Every single entry below should be reproduced verbatim.
▼▼▼
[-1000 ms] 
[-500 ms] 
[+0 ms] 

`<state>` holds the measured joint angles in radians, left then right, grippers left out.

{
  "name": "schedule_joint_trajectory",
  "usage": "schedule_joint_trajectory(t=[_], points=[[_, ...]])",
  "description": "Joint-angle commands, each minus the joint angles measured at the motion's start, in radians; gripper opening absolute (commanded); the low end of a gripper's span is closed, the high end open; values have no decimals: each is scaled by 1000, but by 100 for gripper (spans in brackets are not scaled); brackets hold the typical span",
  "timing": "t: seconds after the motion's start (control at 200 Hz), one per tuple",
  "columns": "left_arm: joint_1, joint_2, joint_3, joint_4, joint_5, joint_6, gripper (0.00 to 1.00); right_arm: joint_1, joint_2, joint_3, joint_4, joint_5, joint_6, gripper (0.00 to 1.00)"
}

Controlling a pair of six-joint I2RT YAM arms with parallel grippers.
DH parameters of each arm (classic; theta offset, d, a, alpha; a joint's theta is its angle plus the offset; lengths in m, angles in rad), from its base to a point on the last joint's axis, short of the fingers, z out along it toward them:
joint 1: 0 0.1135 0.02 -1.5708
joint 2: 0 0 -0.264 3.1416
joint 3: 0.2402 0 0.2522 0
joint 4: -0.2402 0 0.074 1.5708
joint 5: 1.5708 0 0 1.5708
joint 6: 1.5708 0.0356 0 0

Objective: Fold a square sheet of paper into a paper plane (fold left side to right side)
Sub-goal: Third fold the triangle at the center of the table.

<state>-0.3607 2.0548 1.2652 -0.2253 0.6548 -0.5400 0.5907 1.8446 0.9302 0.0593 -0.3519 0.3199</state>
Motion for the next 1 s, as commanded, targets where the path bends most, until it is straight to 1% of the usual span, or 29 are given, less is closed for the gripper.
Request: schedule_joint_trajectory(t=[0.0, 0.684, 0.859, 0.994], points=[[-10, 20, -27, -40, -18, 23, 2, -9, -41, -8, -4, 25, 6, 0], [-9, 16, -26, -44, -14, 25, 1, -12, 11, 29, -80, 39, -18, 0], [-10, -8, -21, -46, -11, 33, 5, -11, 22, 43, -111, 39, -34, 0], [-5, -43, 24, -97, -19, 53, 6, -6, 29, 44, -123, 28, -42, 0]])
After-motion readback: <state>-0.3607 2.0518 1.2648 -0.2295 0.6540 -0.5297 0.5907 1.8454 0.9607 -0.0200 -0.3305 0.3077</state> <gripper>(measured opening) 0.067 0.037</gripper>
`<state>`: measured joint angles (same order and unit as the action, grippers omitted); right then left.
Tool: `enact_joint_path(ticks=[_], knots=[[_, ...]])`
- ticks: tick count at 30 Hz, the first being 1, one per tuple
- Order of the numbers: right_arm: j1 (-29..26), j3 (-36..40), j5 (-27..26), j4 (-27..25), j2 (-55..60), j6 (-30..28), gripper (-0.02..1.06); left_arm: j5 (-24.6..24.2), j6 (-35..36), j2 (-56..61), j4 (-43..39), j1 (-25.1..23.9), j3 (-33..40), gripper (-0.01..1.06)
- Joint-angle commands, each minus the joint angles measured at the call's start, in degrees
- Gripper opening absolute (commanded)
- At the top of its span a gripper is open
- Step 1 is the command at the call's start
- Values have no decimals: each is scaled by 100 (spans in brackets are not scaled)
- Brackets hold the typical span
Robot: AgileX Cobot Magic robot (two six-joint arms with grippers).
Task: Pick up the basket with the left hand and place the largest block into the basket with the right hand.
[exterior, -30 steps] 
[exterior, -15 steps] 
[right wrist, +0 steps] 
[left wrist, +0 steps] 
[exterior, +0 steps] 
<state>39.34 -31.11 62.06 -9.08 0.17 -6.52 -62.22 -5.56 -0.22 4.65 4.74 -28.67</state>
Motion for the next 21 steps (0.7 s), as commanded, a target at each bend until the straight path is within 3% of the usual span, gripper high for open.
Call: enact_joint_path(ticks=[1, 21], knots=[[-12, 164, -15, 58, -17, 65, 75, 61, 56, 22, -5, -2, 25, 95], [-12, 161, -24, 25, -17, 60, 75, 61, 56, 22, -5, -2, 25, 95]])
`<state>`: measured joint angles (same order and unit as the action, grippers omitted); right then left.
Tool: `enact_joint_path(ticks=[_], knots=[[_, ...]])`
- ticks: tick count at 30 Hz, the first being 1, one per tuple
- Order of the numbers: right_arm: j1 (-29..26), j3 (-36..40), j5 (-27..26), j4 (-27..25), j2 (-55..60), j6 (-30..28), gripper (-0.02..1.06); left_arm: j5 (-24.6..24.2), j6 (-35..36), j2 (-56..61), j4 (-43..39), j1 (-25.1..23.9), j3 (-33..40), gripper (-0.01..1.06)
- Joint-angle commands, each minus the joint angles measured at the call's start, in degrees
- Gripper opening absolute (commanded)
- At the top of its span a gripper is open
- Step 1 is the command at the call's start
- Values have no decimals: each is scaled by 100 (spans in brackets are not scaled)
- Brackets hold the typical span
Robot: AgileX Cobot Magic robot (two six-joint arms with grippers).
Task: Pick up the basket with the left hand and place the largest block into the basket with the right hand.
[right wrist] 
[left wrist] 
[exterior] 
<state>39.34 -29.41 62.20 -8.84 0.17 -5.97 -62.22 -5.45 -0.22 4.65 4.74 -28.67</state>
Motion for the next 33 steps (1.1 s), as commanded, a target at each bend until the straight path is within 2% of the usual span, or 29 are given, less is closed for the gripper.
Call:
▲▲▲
Output of the exercise:
[-1000 ms] 
[-500 ms] 
[+0 ms] 

`<state>` holds the measured joint angles in radians, left then right, grippers left out.

{
  "name": "schedule_joint_trajectory",
  "usage": "schedule_joint_trajectory(t=[_], points=[[_, ...]])",
  "description": "Joint-angle commands, each minus the joint angles measured at the motion's start, in radians; gripper opening absolute (commanded); the low end of a gripper's span is closed, the high end open; values have no decimals: each is scaled by 1000, but by 100 for gripper (spans in brackets are not scaled); brackets hold the typical span",
  "timing": "t: seconds after the motion's start (control at 200 Hz), one per tuple",
  "columns": "left_arm: joint_1, joint_2, joint_3, joint_4, joint_5, joint_6, gripper (0.00 to 1.00); right_arm: joint_1, joint_2, joint_3, joint_4, joint_5, joint_6, gripper (0.00 to 1.00)"
}

Controlling a pair of six-joint I2RT YAM arms with parallel grippers.
DH parameters of each arm (classic; theta offset, d, a, alpha; a joint's theta is its angle plus the offset; lengths in m, angles in rad), from its base to a point on the last joint's axis, short of the fingers, z out along it toward them:
joint 1: 0 0.1135 0.02 -1.5708
joint 2: 0 0 -0.264 3.1416
joint 3: 0.2402 0 0.2522 0
joint 4: -0.2402 0 0.074 1.5708
joint 5: 1.5708 0 0 1.5708
joint 6: 1.5708 0.0356 0 0

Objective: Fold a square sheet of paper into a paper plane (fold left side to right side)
Sub-goal: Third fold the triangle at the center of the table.

<state>-0.3607 2.0548 1.2652 -0.2253 0.6548 -0.5400 0.5907 1.8446 0.9302 0.0593 -0.3519 0.3199</state>
Motion for the next 1 s, as commanded, targets where the path bends most, until it is straight to 1% of the usual span, or 29 are given, less is closed for the gripper.
Request: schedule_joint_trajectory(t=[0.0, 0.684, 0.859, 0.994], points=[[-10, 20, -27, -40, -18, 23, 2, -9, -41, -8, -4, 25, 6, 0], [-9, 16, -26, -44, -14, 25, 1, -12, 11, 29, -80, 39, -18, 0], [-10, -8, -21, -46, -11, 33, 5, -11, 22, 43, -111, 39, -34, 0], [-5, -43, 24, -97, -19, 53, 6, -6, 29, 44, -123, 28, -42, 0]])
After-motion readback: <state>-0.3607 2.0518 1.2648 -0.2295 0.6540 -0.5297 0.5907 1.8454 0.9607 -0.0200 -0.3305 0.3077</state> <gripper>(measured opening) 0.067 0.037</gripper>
`<state>`: measured joint angles (same order and unit as the action, grippers omitted); right then left.
Tool: `enact_joint_path(ticks=[_], knots=[[_, ...]])`
- ticks: tick count at 30 Hz, the first being 1, one per tuple
- Order of the numbers: right_arm: j1 (-29..26), j3 (-36..40), j5 (-27..26), j4 (-27..25), j2 (-55..60), j6 (-30..28), gripper (-0.02..1.06); left_arm: j5 (-24.6..24.2), j6 (-35..36), j2 (-56..61), j4 (-43..39), j1 (-25.1..23.9), j3 (-33..40), gripper (-0.01..1.06)
- Joint-angle commands, each minus the joint angles measured at the call's start, in degrees
- Gripper opening absolute (commanded)
- At the top of its span a gripper is open
- Step 1 is the command at the call's start
- Values have no decimals: each is scaled by 100 (spans in brackets are not scaled)
- Brackets hold the typical span
Robot: AgileX Cobot Magic robot (two six-joint arms with grippers).
Task: Pick up the basket with the left hand and place the largest block into the basket with the right hand.
[exterior, -30 steps] 
[exterior, -15 steps] 
[right wrist, +0 steps] 
[left wrist, +0 steps] 
[exterior, +0 steps] 
<state>39.34 -31.11 62.06 -9.08 0.17 -6.52 -62.22 -5.56 -0.22 4.65 4.74 -28.67</state>
Motion for the next 21 steps (0.7 s), as commanded, a target at each bend until the straight path is within 3% of the usual span, gripper high for open.
Call: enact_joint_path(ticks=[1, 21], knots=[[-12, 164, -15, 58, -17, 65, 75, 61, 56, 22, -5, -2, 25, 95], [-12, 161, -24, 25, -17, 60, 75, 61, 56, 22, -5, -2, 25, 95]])
`<state>`: measured joint angles (same order and unit as the action, grippers omitted); right then left.
Tool: `enact_joint_path(ticks=[_], knots=[[_, ...]])`
- ticks: tick count at 30 Hz, the first being 1, one per tuple
- Order of the numbers: right_arm: j1 (-29..26), j3 (-36..40), j5 (-27..26), j4 (-27..25), j2 (-55..60), j6 (-30..28), gripper (-0.02..1.06); left_arm: j5 (-24.6..24.2), j6 (-35..36), j2 (-56..61), j4 (-43..39), j1 (-25.1..23.9), j3 (-33..40), gripper (-0.01..1.06)
- Joint-angle commands, each minus the joint angles measured at the call's start, in degrees
- Gripper opening absolute (commanded)
- At the top of its span a gripper is open
- Step 1 is the command at the call's start
- Values have no decimals: each is scaled by 100 (spans in brackets are not scaled)
- Brackets hold the typical span
Robot: AgileX Cobot Magic robot (two six-joint arms with grippers).
Task: Pick up the basket with the left hand and place the largest block into the basket with the right hand.
[right wrist] 
[left wrist] 
[exterior] 
<state>39.34 -29.41 62.20 -8.84 0.17 -5.97 -62.22 -5.45 -0.22 4.65 4.74 -28.67</state>
Motion for the next 33 steps (1.1 s), as commanded, a target at each bend until the straight path is within 2% of the usual span, or 29 are given, less is closed for the gripper.
Call:

The complete answer has now been given.